The attack occurred about 8:30 p.m. in a cafe in the outdoor market in Tuz Khormato, a mostly Turkmen city 130 miles (210 kilometers) north of Baghdad, Maj. Gen. Anwar Mohammed Amin said.
Turkmen, one of Iraq's ethnic main groups, follow both the Sunni and Shiite traditions of Islam. Amin said Shiites favored the cafe because it was located near a Shiite mosque. But friction exists among the Turkmen and Kurdish populations, and the motive for the attack was unclear.
The blast was so powerful that it collapsed the ceiling of the one-story cafe, burying many of the victims, witnesses said. Hours after the blast, rescuers were still sifting through the debris looking for the dead or injured.
Authorities were using mosque loudspeakers to appeal for blood donations.
Also Sunday, gunmen in Baghdad seized a top Oil Ministry official in the second major kidnapping in as many days.
Attackers stopped Adel Kazzaz, director of the North Oil Co., shortly after he left the Oil Ministry in eastern Baghdad, ministry spokesman Assem Jihad said. They beat his bodyguards and whisked him away, Jihad said.
The government-owned North Oil Co. runs Iraq's oil fields around the northern city of Kirkuk, and Kazzaz was in the capital for a meeting with ministry officials.
The northern fields have been plagued for years by sabotage attacks on pipelines and other infrastructure. Exports were restored last month after a long delay but halted again last week and not expected to resume soon.
In southern Iraq on Sunday, a British soldier was killed and another was wounded during a raid, the British military said. It was the first British death by hostile fire in seven weeks.
Two suspects were arrested after the exchange of fire with British soldiers, who launched an operation early Sunday in Basra province to capture "those associated with terrorist activities," the British Defense Ministry said in a statement.
"During the course of this, British soldiers came under small arms fire and two soldiers sustained gunshot wounds," the statement added. "It is with great regret that we can confirm one of the soldiers has subsequently died of these injuries."
It was the first British fatality in Iraq since May 28, when two British soldiers were killed by small arms fire in Basra. Britain has about 7,200 troops in southern Iraq, and its military has reported 114 deaths in the country since the war began in 2003.
Southern Iraq, with its overwhelmingly Shiite population, is generally quieter than Baghdad and Sunni areas to the north. But security in Basra deteriorated last year after Shiite militiamen infiltrated the police force.
Prime Minister Nuri al-Maliki visited Basra after taking office in May and promised to crack down on lawlessness there.
In Baghdad, police said six of the more than 30 people kidnapped during an Iraqi Olympic committee meeting were released by their abductors. There was no word on the fate of the other victims, including Ahmed al-Hijiya, chairman of the Olympic National Committee.

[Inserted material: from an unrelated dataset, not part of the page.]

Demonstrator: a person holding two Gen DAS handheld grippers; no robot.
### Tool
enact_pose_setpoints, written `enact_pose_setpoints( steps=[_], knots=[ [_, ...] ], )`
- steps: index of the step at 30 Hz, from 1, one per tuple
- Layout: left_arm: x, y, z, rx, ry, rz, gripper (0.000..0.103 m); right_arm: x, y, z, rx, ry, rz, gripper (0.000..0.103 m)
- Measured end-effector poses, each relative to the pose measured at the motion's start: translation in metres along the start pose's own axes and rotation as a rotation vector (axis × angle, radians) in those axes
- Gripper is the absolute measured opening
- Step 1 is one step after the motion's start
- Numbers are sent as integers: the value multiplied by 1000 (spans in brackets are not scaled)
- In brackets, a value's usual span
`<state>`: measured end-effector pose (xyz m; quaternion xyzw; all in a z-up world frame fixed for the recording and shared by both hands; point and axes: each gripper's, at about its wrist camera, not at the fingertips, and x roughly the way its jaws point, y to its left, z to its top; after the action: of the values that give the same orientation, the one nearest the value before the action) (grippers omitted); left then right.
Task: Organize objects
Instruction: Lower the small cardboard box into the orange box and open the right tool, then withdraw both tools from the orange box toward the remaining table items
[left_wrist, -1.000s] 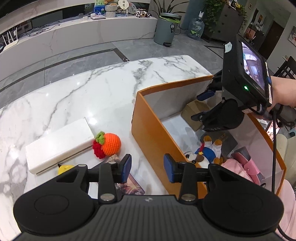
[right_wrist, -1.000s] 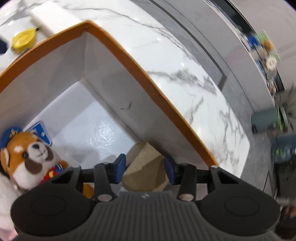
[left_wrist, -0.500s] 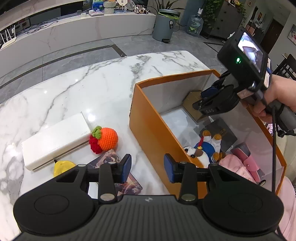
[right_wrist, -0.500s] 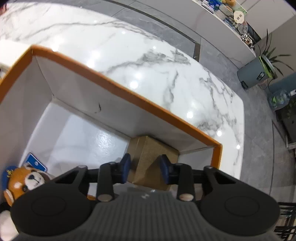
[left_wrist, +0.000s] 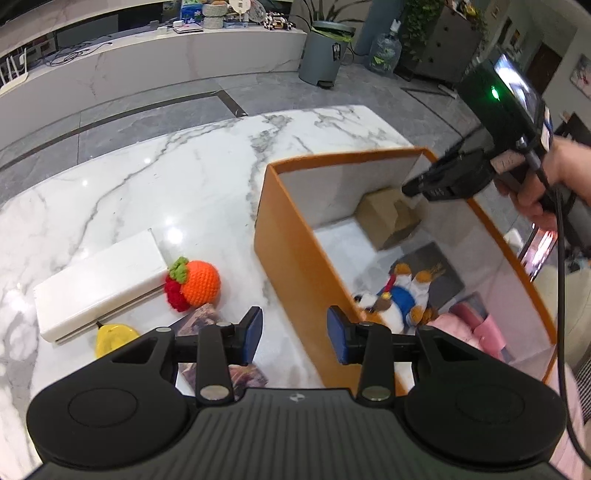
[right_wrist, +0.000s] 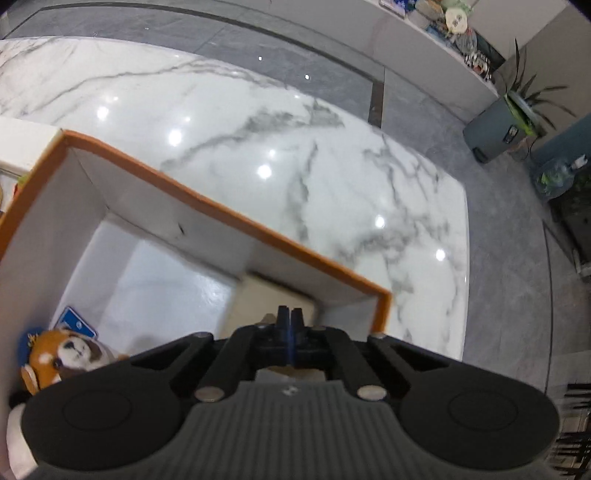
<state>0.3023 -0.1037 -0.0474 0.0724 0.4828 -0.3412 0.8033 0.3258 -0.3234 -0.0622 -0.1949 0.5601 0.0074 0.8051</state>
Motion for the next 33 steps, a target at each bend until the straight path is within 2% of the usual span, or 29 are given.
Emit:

Nashat Mahir al-Salman, 75, a former member of Iraq's national committee, was left blindfolded but unharmed in the capital's Baladiyat neighborhood, Iraq's Sport Journalist Union said.
Five others, including well-known Baghdad soccer coach Ahmed Subhi and four security guards, were also dropped in the same neighborhood Sunday afternoon, the sports union said.

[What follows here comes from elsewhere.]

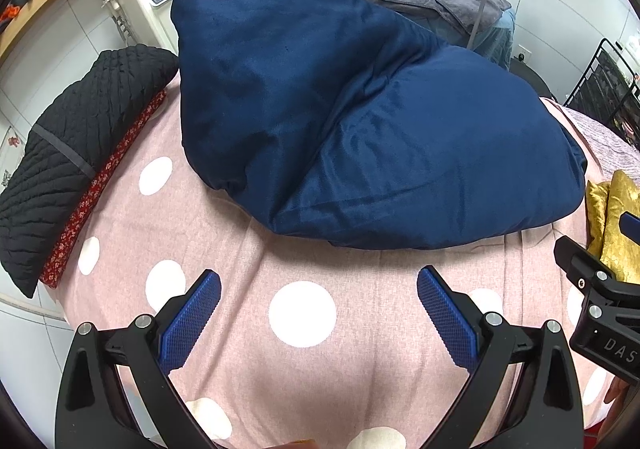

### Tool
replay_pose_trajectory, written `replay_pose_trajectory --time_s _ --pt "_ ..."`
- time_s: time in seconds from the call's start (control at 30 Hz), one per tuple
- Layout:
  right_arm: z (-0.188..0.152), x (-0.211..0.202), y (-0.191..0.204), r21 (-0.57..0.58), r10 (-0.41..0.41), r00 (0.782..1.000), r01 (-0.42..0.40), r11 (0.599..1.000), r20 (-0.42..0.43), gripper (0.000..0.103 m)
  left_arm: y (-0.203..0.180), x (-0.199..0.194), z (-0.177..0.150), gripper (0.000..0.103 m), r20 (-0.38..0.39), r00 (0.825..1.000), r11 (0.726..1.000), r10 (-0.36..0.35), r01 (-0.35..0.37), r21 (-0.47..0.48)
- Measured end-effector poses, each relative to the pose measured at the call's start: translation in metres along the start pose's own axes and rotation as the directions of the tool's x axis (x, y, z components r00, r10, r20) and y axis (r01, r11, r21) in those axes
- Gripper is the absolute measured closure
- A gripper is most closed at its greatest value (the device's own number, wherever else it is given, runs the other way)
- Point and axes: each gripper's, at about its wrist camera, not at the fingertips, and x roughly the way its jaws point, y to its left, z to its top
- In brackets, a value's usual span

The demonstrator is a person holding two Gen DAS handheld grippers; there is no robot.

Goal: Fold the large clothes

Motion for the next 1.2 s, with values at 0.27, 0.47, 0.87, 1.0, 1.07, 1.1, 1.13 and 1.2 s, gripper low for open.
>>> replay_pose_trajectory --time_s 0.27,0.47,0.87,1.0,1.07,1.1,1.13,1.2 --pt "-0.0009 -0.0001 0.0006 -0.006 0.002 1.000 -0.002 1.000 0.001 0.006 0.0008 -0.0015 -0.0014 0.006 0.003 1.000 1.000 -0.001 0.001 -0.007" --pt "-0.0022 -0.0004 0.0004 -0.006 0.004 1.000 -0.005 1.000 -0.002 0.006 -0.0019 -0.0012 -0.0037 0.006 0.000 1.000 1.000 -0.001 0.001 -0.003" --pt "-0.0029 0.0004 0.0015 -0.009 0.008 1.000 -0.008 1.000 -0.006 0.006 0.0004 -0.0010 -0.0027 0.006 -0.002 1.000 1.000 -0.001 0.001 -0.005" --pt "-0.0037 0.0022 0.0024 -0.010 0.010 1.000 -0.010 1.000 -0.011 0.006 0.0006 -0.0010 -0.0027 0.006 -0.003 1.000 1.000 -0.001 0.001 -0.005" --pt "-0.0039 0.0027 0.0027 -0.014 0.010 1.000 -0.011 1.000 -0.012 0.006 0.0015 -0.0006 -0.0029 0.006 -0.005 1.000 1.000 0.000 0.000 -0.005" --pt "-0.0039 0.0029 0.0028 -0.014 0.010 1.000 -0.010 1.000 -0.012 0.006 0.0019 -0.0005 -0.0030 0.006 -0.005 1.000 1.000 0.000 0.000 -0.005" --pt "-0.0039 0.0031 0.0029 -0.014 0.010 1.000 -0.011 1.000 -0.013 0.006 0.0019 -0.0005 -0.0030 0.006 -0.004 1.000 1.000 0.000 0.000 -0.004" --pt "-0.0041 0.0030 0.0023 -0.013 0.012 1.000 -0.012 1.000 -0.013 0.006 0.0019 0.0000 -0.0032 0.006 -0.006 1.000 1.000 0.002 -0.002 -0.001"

The mass abduction came a day after Iraq's national wrestling team withdrew from a tournament in the United Arab Emirates; the team's Sunni coach was killed Thursday in a Shiite district of Baghdad.
Elsewhere, a bomb hidden in a trash bag exploded Sunday in a commercial area of Baghdad's Karradah district, killing four people and wounding 21 others, police said. One person was killed and two were wounded when a bomb exploded near a police patrol in north Baghdad, police said.
Police in the northern city of Kirkuk also reported that two barbers were killed in a drive-by shooting. Two other people were killed in drive-by shootings -- one in Mosul and the other in Muqdadiyah northeast of the capital.